On a side note, for managing packages see Conda, a great way to reduce time spent on this.

Structuring code¶

A general, proven approach to follow is one based on basic python organisation:

Scripts - Write stand-alone scripts which are callable from the CLI and can take arbitrary parameters
Modules - Include functions and code which could be used by more than one script/pipeline, bundled by overall aim/use
Pipeline - a (e.g. ruffus) python script which chains multiple tasks (e.g. functions or steps needed to obtain an answer to the project’s question) and jobs (input data, e.g. you have 10 fastq files which will all be treated in the same way) and can be submitted to the cluster (e.g. managed by drmaa which will then communicate with SGE or PBSPro).

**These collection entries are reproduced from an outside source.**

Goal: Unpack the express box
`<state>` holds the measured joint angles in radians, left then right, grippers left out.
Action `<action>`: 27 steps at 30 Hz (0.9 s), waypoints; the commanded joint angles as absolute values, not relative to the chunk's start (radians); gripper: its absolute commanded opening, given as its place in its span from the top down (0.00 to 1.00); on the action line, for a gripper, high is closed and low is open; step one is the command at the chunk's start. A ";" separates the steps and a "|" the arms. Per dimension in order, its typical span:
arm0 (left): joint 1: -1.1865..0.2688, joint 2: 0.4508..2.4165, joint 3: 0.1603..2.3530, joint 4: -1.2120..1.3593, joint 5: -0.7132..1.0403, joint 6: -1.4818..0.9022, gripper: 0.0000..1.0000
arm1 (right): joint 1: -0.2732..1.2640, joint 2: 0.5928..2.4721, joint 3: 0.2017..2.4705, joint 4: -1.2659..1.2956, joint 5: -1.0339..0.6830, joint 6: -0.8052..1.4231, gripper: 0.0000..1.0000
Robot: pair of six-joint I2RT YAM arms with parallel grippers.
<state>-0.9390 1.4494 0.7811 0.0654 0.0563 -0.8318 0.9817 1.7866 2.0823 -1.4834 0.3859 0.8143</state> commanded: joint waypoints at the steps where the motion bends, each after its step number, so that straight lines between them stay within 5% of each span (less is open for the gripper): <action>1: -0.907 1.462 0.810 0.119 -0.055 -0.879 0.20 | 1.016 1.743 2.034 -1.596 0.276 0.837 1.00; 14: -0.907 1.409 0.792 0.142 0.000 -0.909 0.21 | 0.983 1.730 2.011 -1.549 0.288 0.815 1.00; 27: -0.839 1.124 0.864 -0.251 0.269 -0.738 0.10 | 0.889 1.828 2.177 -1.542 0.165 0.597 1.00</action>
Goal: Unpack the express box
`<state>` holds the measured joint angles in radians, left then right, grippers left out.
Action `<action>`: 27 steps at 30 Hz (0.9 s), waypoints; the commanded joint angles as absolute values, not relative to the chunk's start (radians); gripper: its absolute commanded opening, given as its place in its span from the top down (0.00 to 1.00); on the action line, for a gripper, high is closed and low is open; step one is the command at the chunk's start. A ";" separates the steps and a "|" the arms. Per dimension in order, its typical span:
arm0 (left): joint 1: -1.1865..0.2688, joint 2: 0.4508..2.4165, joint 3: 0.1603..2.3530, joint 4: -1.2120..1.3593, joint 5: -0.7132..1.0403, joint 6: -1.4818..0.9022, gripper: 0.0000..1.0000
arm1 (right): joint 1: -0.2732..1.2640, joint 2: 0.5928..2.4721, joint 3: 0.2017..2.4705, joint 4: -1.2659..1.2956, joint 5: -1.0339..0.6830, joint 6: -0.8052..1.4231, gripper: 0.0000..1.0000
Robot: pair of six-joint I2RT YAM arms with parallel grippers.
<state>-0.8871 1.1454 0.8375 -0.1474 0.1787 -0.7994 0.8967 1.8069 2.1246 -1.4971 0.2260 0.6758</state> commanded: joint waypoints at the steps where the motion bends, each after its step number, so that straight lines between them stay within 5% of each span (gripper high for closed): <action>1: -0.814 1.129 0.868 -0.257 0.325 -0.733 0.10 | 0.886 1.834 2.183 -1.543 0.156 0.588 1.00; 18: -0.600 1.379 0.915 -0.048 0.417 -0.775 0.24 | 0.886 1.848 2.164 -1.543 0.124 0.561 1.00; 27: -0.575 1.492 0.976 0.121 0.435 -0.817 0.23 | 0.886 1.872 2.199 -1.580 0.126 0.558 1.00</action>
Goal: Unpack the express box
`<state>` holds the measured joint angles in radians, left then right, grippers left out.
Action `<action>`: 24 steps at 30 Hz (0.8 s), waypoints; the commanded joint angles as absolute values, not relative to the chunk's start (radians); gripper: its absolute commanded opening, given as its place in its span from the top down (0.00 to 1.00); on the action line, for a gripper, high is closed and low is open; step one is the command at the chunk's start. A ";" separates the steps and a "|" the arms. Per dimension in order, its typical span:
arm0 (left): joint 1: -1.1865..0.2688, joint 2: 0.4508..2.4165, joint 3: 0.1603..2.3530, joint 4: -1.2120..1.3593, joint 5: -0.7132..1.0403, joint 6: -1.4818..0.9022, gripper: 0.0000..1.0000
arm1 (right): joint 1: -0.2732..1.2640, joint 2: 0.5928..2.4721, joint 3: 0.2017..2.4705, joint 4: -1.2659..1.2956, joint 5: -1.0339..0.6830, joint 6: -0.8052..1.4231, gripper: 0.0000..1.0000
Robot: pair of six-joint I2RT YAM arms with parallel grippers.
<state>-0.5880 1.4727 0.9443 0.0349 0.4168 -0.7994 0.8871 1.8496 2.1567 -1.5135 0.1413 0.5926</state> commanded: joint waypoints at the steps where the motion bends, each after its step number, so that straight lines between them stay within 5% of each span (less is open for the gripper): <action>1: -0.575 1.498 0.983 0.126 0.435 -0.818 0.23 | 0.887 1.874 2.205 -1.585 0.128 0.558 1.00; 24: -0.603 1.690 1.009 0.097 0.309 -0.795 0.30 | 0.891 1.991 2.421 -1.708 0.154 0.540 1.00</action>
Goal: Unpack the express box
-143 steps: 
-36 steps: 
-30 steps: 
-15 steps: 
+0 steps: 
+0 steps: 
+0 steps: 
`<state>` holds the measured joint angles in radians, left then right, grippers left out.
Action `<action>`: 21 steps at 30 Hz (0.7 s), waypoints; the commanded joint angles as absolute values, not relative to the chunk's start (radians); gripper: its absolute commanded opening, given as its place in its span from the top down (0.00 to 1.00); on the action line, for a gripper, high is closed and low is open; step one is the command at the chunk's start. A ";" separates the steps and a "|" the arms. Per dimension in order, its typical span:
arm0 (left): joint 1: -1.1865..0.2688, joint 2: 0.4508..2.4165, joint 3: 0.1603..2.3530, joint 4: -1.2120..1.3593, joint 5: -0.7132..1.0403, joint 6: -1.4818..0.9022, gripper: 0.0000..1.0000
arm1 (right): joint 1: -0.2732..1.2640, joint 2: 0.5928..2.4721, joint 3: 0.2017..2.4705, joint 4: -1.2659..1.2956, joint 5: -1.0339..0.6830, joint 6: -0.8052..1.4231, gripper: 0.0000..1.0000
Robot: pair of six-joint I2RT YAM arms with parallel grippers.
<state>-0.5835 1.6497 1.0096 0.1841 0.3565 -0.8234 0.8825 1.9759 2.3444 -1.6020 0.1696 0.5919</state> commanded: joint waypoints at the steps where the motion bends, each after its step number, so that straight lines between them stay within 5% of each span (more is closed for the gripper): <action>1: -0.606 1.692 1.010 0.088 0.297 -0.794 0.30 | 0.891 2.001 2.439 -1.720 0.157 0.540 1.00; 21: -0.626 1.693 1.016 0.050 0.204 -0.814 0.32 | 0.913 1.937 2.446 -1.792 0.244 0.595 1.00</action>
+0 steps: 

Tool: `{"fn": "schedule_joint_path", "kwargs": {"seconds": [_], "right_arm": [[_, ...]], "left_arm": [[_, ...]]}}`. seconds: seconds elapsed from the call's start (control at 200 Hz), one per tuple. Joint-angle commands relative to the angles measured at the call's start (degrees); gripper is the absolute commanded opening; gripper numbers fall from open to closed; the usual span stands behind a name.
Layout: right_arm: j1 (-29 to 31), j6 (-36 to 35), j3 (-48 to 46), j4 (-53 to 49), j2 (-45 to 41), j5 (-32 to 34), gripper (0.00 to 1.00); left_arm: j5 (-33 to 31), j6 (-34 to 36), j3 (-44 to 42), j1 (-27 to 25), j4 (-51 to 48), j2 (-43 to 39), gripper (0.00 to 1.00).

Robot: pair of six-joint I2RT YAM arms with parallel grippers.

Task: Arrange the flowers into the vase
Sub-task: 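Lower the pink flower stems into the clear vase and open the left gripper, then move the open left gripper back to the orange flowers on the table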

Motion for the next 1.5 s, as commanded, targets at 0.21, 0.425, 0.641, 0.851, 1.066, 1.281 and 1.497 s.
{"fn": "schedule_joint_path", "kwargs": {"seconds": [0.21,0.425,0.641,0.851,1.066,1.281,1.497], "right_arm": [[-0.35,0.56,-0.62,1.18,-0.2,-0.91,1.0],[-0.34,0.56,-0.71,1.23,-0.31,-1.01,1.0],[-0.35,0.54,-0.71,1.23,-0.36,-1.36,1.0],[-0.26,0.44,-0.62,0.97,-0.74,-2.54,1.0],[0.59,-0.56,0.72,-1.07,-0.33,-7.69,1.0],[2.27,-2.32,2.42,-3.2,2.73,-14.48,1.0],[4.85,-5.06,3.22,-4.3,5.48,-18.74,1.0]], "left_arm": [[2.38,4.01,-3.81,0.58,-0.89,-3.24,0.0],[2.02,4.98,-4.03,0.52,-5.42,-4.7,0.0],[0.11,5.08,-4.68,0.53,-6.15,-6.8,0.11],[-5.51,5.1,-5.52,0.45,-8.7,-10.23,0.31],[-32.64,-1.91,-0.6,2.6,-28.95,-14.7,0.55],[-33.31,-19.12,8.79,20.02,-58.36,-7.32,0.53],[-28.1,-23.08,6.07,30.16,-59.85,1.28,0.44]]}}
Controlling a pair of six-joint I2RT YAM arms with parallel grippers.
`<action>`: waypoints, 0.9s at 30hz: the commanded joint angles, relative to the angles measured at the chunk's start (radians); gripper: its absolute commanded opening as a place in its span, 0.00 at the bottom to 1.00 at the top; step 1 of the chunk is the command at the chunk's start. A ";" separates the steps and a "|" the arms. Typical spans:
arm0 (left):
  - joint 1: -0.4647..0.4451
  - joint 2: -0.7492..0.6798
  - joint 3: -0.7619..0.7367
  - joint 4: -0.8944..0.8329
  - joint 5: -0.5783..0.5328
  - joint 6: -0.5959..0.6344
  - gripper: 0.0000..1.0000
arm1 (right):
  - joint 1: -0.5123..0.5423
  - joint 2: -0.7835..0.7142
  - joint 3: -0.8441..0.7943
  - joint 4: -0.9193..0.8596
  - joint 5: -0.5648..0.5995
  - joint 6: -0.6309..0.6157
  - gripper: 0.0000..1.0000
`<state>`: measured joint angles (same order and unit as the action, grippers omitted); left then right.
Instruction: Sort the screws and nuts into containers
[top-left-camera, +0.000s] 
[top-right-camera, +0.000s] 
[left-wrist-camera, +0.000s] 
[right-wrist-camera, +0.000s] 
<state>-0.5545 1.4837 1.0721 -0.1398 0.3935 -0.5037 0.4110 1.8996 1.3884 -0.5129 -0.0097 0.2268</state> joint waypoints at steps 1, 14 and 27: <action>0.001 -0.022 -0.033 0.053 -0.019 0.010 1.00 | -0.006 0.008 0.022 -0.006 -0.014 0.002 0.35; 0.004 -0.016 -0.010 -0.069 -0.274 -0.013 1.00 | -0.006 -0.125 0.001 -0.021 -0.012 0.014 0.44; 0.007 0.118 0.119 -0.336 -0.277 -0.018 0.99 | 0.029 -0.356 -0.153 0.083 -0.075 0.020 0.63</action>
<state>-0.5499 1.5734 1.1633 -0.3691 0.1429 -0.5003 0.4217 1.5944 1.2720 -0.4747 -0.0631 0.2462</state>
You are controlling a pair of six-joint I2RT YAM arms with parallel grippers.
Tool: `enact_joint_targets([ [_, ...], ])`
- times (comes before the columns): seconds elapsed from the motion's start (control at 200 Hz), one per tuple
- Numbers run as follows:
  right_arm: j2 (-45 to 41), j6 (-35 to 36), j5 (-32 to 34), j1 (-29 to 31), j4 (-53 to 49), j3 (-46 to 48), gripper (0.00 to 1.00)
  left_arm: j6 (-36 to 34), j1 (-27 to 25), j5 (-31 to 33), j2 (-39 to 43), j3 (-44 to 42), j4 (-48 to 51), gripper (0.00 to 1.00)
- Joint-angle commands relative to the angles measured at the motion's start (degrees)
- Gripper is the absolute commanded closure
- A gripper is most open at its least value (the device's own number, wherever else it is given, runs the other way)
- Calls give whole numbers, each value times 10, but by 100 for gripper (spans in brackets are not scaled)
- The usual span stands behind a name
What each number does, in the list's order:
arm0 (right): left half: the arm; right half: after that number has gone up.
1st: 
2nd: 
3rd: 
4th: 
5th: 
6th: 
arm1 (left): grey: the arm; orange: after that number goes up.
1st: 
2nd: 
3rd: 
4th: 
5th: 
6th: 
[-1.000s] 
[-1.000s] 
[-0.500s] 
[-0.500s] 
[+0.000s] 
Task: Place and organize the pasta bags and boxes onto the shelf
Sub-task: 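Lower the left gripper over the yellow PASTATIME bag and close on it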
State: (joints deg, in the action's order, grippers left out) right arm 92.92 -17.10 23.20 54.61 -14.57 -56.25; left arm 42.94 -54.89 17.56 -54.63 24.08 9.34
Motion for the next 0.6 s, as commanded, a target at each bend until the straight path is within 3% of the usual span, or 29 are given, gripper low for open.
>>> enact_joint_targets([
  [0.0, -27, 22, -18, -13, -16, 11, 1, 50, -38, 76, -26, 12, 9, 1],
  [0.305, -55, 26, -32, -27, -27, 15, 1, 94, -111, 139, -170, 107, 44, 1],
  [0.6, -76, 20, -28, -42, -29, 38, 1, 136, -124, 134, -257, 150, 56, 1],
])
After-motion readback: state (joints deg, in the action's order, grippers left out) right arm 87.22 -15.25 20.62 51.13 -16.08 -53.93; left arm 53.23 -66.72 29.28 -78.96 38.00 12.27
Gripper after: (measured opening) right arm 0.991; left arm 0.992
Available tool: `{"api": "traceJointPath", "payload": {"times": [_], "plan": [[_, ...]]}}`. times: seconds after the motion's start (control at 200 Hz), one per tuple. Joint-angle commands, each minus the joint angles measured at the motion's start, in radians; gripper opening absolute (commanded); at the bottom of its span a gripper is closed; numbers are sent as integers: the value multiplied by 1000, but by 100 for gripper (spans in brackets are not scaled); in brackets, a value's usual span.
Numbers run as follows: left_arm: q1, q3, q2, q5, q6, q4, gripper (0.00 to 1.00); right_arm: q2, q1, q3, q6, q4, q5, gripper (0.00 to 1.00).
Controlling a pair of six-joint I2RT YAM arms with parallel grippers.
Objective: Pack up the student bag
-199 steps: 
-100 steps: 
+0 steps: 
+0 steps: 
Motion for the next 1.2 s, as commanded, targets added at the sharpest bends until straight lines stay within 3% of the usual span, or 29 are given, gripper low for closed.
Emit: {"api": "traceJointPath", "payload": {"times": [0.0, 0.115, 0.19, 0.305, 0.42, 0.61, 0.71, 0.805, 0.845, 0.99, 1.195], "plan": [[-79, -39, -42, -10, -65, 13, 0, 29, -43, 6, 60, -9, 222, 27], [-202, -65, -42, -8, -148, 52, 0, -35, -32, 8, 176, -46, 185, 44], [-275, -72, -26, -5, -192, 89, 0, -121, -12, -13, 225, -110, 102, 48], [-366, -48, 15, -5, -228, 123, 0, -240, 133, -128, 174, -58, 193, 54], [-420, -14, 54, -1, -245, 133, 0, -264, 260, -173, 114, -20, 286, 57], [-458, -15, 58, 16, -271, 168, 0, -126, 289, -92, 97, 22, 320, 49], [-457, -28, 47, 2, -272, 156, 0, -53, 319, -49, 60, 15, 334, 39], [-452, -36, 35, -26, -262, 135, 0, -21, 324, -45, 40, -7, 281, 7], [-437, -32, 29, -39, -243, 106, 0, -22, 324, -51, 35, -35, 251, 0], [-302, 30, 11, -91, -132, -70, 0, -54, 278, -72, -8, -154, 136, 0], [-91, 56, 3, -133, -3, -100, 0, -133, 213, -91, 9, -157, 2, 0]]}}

To this, we can ideally add:

Unit tests - aiming to test each script, parameter, function, with small, example data. Aimed for stability only (ie do new code changes mess up the expected results?).
A good option is to use via Travis CI or Jenkins CI, integrated to GitHub (tests are automatically triggered after each commit, need configuration (eg yaml), data and expected result).
Report - aiming to write a basic automated report that picks up some basic stats, tables and plots from the pipeline results and puts them in one document (using e.g. sphinx, markdown, or similar tool).

Tools to use¶

All of the above can be achieved with:

Version control such as Github
Unit testing such as Travis (runs with Github)
Choice of programming and statistical languages (e.g. Python, Perl, R, Matlab, etc)
Computation pipeline tool such as Ruffus
Sufficient computing resources: your laptop, a unix cluster, etc. depending on tasks and data
A general framework which is extendable, allows us to keep relatively sane, and enhances the above (CGAT Pipelines, Galaxy, etc.).

Other languages¶

In terms of packaging and structuring of projects and programs other languages do their own thing.

For examples of R and its repository take a look at:

R package primer
See this package for an R example.
Welcome: R packages
Developing Packages with RStudio – RStudio Support
Package Development Prerequisites – RStudio Support
`E.W.Dijkstra Archive: The Humble Programmer`_
Working with R on a Cluster - The Coatless Professor

Packaging in Python¶

Python packaging has a messy history and isn’t completely straightforward.

See these webpages first and follow their guidelines:

python - Differences between distribute, distutils, setuptools and distutils2? - Stack Overflow

Python Packaging User Guide — Python Packaging User Guide documentation

pypa/sampleproject: A sample project that exists for PyPUG’s “Tutorial on Packaging and Distributing Projects”

You can also see other package examples (e.g. cryptography) and the Python package sample.

You can also use the structure provided by project_quickstart.py as a starting point.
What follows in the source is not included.